30 Jan The Realm of Effective Acoustics Part 4: Regulating Event Noise
Enter the realm of effective acoustics. Here we will dispel common misconceptions and take a look at the proper way to solve problems related to noise and sound, from making a room sound better to controlling and measuring noise.
Our previous foray took us through the world of noise-measuring smartphone apps. Earlier, we discussed sound isolation and viral armchair acousticians. Today we turn to event noise regulations.
Governing Event Noise w/ Municipal Bylaws
Noise isn’t an easy thing to regulate, especially in cities, like Vancouver, that want to allow for “life to happen.” The reality is that life often gets a little noisy.
When it comes to city noise, most of us think about traffic, construction, or event noise, like music from outdoor concerts. We have written about noise from traffic and construction quite a lot here, so let’s look at how municipal bylaws govern event noise.
A Few Ways to Deal with Noise
Most cities have more than one way of regulating event noise. For recurring events—concerts, hockey and football games, etc.—at venues like Rogers Arena, the PNE Forum, or BC Place, noise is governed by municipal noise bylaws. Essentially, these bylaws legislate how much event-related noise can be perceived at nearby residences.
The noise guidelines outlined in municipal bylaws are not arbitrary. They are based on studies of what most people would consider a reasonable level of noise within an urban environment. Because this is subjective, it’s possible for a noise source to negatively affect residents while also remaining below a bylaw threshold.
If a bylaw required every noise source in a city to be whisper-quiet in every residential area, the city might sound un-citylike. Most bylaws, however, leave room for hustle and bustle.
With or Without Numbers
We usually see municipal bylaws written in two different ways: with numbers (i.e., direct noise level limits) and without. With numbers, a noise complaint can be assessed with an objective measurement. Without numbers, noise complaints are determined by the subjective opinions of bylaw officers, who decide whether a noise is unreasonable or not.
There are pros and cons to both approaches. Noise that stays within a limit can still disturb some people. On the other hand, the subjective approach can lead to recurring complaints and frustration. “Make it so I can’t hear it,” is not always a workable solution. Some factors are beyond the control of event organizers, and the perception of noise always depends on ambient conditions.
Calling an Inaudible?
Here is the important part: A noise limit is just an operational control, and meeting a limit does not guarantee what we would call “inaudibility,” which occurs when a noise is reduced to the point where you can’t hear it.
Making something inaudible doesn’t mean the noise is gone. Rather, we just made it quieter than the other noises, to the point where you can no longer tell it apart. If these surrounding noise conditions are stripped away, the noise is still there. The only way to really stop noise is to shut down the source.
Bylaw Exemption Permit: A Hall Pass for Noisy Events
Municipalities can also deal with event noise another way: issuing a bylaw exemption. In these cases, event organizers apply for specific noise bylaw exemption permits, and are often required to notify nearby residents.
Exemption permits are typically intended for marquee outdoor events that promote a city’s culture and help attract tourists. Some events might even be considered part of a city’s soundscape.

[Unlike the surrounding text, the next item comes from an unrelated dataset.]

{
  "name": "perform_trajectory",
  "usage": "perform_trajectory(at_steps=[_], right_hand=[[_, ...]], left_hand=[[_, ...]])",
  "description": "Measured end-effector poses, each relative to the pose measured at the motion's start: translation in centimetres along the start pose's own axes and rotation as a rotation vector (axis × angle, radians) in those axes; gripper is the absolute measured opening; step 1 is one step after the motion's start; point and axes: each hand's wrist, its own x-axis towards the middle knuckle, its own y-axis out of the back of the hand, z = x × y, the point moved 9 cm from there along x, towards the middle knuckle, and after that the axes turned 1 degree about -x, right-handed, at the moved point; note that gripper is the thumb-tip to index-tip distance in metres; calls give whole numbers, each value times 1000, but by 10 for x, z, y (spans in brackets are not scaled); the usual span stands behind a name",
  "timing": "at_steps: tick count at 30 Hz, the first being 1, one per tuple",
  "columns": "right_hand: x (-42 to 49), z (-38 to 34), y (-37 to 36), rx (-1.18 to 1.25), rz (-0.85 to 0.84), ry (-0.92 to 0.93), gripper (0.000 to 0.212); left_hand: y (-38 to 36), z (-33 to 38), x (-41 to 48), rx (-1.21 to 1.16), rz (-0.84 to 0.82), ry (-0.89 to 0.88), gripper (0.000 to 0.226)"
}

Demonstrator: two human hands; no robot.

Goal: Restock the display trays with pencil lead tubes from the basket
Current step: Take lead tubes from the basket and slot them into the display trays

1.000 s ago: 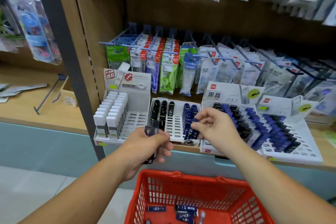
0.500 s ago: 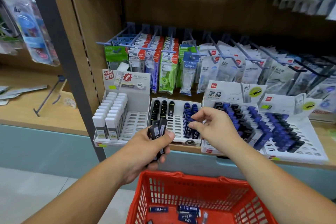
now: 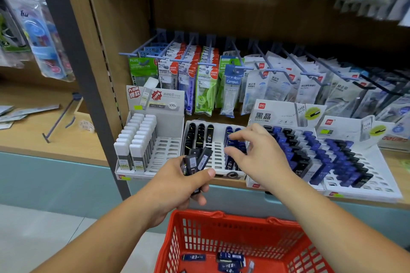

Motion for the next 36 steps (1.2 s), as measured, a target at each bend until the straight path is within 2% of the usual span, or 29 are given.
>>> perform_trajectory(at_steps=[2,4,7,12,19,22,25,27,30,32,36], right_hand=[[-3,-9,-9,392,-117,-73,21],[-12,-19,-25,570,-276,-143,14],[-17,-18,-31,599,-295,-181,3],[-16,5,-24,815,-257,-337,10],[-21,1,-21,943,-333,-285,2],[-25,-2,-22,1009,-406,-265,11],[-29,0,-23,896,-439,-274,17],[-30,5,-22,655,-419,-234,18],[-33,3,-18,331,-420,-67,11],[-36,4,-16,321,-434,-31,21],[-40,12,0,491,-402,-51,31]], left_hand=[[-1,0,-1,1,-5,-7,25],[-3,2,0,0,-20,-32,22],[-4,3,2,-45,-28,-53,16],[11,3,6,-140,60,-57,33],[8,-1,3,-201,53,27,32],[5,-4,4,-257,45,54,31],[10,2,6,-214,101,5,30],[6,10,7,-131,103,-29,26],[-5,20,5,38,94,-97,18],[-19,24,4,144,72,-148,18],[-42,29,6,164,56,-176,18]])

For instance, Vancouver hosts an annual fireworks festival over three Saturday nights in the summer. Fireworks, of course, are really loud — even from a safe distance. Last year, Vancouver Is Awesome polled readers and found that most locals enjoy the free event, while 34 percent consider it loud and annoying. Despite the irritated residents, with a bylaw exemption, the show will go on.
Life and Noise, Finding a Balance
Because the perception of noise is subjective and depends on background noise levels, regulating event noise in the city isn’t easy. Life can get a little noisy at times, and bylaws exist to limit noise to levels that most people find reasonable.
Next time you walk by BC Place, look up at the residential towers. You’ll see that some buildings have enclosed balconies. These enclosures aren’t there because of traffic or pollution. They are an acoustical design feature that helps mitigate event-related noise from the stadium.
If you live near a venue, there’s a good chance you’ll experience some level of event noise. But the solution isn’t making noise inaudible or shutting down events. Assessing event noise requires case-specific analysis and insight into how noise bylaws are developed and enforced.